A pilot test project will be carried out on 46 buildings in December with 824 further targeted for 2022 that are more than 30 years old or designated as facilities prone to disasters.
The Seoul Metropolitan Government (SMG) is using blockchain and the Internet of Things (IoT) to monitor buildings that could be at risk of decaying.
The project kicks off with 46 buildings for test operation in December and the system will be applied to 824 buildings in the South Korean capital from 2022 that are more than 30 years old or designated as facilities prone to disasters.
The blockchain-based Safety Check-up Platform for Risky Structures will use IoT sensors attached to buildings to monitor and send warning signals when potential risks are detected.
So far, officials have had to visit the buildings for on-site inspections but SMG wants to switch current safety inspections from in-person to digital. For example, IoT sensors attached to the wall will measure the slope and cracks in a building and blockchain networks will save and analyse the data to prove the accuracy of such information and abnormal changes to a structure.
If potential risks are detected, safety alert text messages are sent to the district office and the building owner so that they can take preventive measures. The SMG, the autonomous district office, and the owners can monitor the current status and other data 24/7 via computers and smartphones.
“By applying leading technologies in managing the safety of buildings, the SMG will shape a reliable architectural administration for our citizens”
The objective data is also expected to allow the city government to determine the cause of safety accidents and settle conflicts related to incidents as well as establish better safety management measures.

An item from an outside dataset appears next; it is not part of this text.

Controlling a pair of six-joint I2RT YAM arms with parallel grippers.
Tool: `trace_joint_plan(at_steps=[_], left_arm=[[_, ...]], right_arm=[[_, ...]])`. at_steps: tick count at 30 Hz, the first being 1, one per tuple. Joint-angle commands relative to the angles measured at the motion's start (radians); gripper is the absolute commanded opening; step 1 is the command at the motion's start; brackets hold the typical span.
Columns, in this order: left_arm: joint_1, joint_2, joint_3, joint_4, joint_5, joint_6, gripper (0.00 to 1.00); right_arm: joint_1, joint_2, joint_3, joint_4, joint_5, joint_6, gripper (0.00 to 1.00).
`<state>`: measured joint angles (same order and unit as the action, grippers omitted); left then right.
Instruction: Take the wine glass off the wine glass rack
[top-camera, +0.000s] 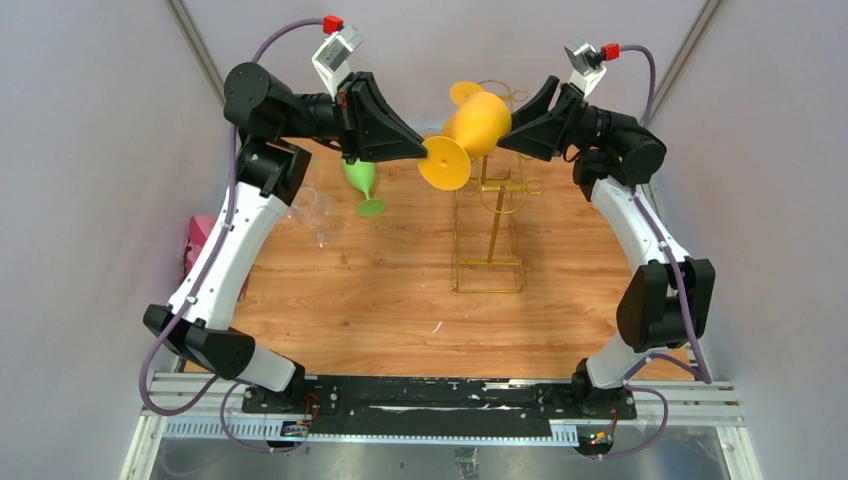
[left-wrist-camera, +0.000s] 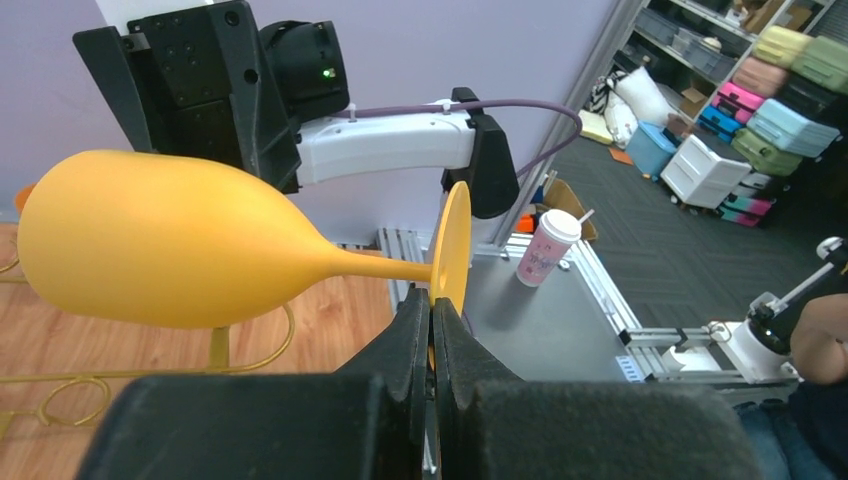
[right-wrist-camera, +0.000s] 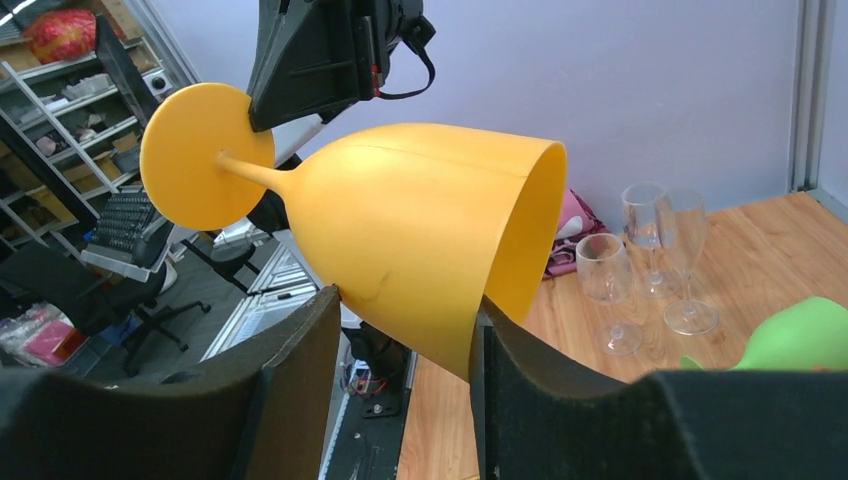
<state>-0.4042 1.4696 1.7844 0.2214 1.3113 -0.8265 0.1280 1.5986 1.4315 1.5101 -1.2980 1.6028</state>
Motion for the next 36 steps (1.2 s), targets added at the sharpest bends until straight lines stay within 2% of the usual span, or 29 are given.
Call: trace_joint_plan(at_steps=[1, 10, 19, 24, 26, 28, 33, 35, 36], left_arm=[[-0.009, -0.038, -0.009, 0.058, 0.010, -0.023, 0.00], [0.057, -0.003, 0.036, 0.070, 0.072, -0.024, 0.00], [0.125, 0.141, 0.111, 0.070, 0.120, -0.060, 0.00], [0.145, 0.244, 0.146, 0.070, 0.108, -0.097, 0.00], [0.145, 0.262, 0.151, 0.070, 0.100, -0.099, 0.00], [0.145, 0.257, 0.147, 0.070, 0.093, -0.089, 0.00], [0.145, 0.205, 0.131, 0.070, 0.082, -0.083, 0.00], [0.145, 0.167, 0.111, 0.072, 0.072, -0.078, 0.00], [0.145, 0.153, 0.099, 0.072, 0.068, -0.080, 0.00]], right_arm=[[0.047, -0.011, 0.065, 0.085, -0.027, -0.020, 0.48], [0.064, -0.135, -0.004, 0.084, -0.039, -0.059, 0.35], [0.068, -0.264, -0.047, 0.084, -0.049, -0.062, 0.35], [0.069, -0.362, -0.086, 0.040, -0.051, -0.117, 0.32], [0.070, -0.383, -0.092, -0.018, -0.056, -0.158, 0.29], [0.070, -0.400, -0.098, -0.093, -0.060, -0.214, 0.20], [0.069, -0.442, -0.119, -0.454, -0.054, -0.469, 0.09], [0.070, -0.454, -0.117, -0.581, -0.037, -0.562, 0.00], [0.070, -0.456, -0.110, -0.641, -0.028, -0.600, 0.00]])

The focus will be on hazardous buildings designated and managed by the municipality, dilapidated buildings built more than three decades ago, and slopes near housing. As of May 2021, there are 120 hazardous buildings, 598 small dilapidated buildings, and 106 slopes near housing.
“By applying leading technologies in managing the safety of buildings, the SMG will shape a reliable architectural administration for our citizens,” said Kim Seong-Bo, deputy mayor of housing and architecture headquarters of Seoul. “As a result, we will improve the predictability of safety management for private buildings, and thus prevent numerous kinds of safety accidents.”